Our wireless charging design will be based on a wireless phone charger as CGM transmitters and modern phones both use Lithium batteries. Therefore, recharging them should be relatively similar [29]. Wireless phone chargers take advantage of Lenz’s law which states that “the direction of an induced current is always such as to oppose the change in the circuit or the magnetic field that produces it” [30]. Wireless chargers use two inductors: one inside the battery and one connected to a power source. By inducing a current in the inductor connected to a power source, a magnetic field is generated which induces a current on the other inductor, this current recharges the Lithium battery inside of the transmitter [31].

This creates another problem as to how the charger would remain anchored to the transmitter as without a port the charger has nowhere to hold onto. To solve this, we propose a small magnet inside of the transmitter and another magnet inside of the wireless charger. This will allow a stable anchor between the two and allow slight mobility of the patient during charging; this, however, has not been tested and may negatively affect the glucose readings.
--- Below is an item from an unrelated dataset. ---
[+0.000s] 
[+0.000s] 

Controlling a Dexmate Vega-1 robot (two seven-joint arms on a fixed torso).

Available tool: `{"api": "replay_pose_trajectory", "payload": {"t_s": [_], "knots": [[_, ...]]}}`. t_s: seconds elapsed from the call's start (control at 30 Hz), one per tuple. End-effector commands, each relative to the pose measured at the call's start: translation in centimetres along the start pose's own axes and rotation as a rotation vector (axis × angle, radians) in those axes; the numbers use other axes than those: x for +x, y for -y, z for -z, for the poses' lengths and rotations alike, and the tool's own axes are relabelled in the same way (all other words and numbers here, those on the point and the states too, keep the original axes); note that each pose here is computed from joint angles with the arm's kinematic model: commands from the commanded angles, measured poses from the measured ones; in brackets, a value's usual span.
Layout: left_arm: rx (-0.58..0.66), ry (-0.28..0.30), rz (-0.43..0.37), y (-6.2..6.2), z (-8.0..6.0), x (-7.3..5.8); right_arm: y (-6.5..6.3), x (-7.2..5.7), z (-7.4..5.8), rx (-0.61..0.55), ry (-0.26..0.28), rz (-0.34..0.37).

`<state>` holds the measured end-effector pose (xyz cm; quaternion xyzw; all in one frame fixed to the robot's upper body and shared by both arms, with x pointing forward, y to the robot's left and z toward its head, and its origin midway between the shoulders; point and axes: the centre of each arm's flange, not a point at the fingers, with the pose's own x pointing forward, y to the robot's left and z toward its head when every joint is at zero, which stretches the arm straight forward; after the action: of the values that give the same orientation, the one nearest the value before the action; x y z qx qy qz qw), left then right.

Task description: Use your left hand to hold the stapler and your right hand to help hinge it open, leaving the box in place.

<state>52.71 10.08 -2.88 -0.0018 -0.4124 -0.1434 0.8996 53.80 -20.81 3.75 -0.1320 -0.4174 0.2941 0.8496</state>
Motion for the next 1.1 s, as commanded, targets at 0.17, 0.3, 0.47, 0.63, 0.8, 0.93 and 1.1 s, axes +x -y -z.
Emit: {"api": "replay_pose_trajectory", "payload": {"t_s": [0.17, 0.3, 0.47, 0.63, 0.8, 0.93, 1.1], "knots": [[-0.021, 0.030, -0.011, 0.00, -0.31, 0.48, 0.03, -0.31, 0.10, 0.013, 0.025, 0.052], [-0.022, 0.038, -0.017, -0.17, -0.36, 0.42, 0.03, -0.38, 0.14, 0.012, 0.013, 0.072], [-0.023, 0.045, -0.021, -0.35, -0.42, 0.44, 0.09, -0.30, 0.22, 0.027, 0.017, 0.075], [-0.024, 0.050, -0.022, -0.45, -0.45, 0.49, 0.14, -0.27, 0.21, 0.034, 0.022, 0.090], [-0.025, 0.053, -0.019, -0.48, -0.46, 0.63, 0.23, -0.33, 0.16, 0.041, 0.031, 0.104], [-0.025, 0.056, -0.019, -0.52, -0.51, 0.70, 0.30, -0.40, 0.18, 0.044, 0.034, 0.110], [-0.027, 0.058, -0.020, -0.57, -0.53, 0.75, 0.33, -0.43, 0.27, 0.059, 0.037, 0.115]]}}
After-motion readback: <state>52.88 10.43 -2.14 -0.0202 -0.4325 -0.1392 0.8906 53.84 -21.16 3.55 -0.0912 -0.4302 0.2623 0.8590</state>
V. Immunosuppression & Sensor Evaluation

On the sensor of a CGM system, there are immunosuppressants, metals, and enzymes that cause the sensor to stop functioning after 5-7 days [32]. In order to increase the usage of a sensor, we proposed to evaluate each of these components to see if they can be further used or replaced. In order to measure the amounts of immunosuppressants on the sensor after use, we have proposed to add a nontoxic fluorescent stain to the sensor [33]. By adding this stain, we can detect how much chemical solution there is on the sensor initially and how much is left after it is removed based on the brightness of the fluorescent color. In order to reuse the sensor, the patient will need to reapply the chemical mixture with a machine that sterilizes the sensor with ultraviolet rays and reapply the mixture by pipetting the appropriate amount onto the sensor. The disinfecting part of the system will be similar to a lab hood, but dramatically smaller. The reapplying part of the system will be similar to an automated pipette as it will add enough of the chemical solution to guarantee the sensor is not rejected.

This method could work in coordination with the formerly presented hydrogels to measure the chemical mixture leftover after use. The hydrogel is a separate entity and can also reduce the need for the proposed chemical mixture. In production, we plan on doing comparisons to see if these new systems would be more cost-effective than traditional CGM systems.

VI. Platinum & Enzymes

The sensor measures glucose levels by converting blood glucose into hydrogen peroxide, the glucose reacts with glucose oxidase to form hydrogen peroxide, and then the hydrogen peroxide reacts with the Platinum inside of the sensor yielding an electric current that can be translated by the sensor into a glucose level [26]. It is unrealistic to refill the glucose oxidase because of how small the sensor is. In production, this product is assembled with tweezers and microscopes [32]. Therefore, a patient will be unable to do this. Additionally, there is no way for a patient to measure enzyme level due to how compact the device is. Initially, we considered running an electric current through the enzyme solution, however, the electrode would conflict with this method. The amount of glucose oxidase cannot be measured conveniently for the patient using common household tools.

It is possible to measure how much Platinum is built up in the sensor (as Platinum is the cathode). This can be done by calculating the moles gained (for consumer convenience, there will be a system that converts volume to mass using density, and then by using the mass, the system can estimate the moles). Although this system allows a large error in the calculation of moles of Platinum, the amount of Platinum can be estimated to have a general idea of how much was used. Using this information, the patient can use a program that will tell them if this is a safe amount.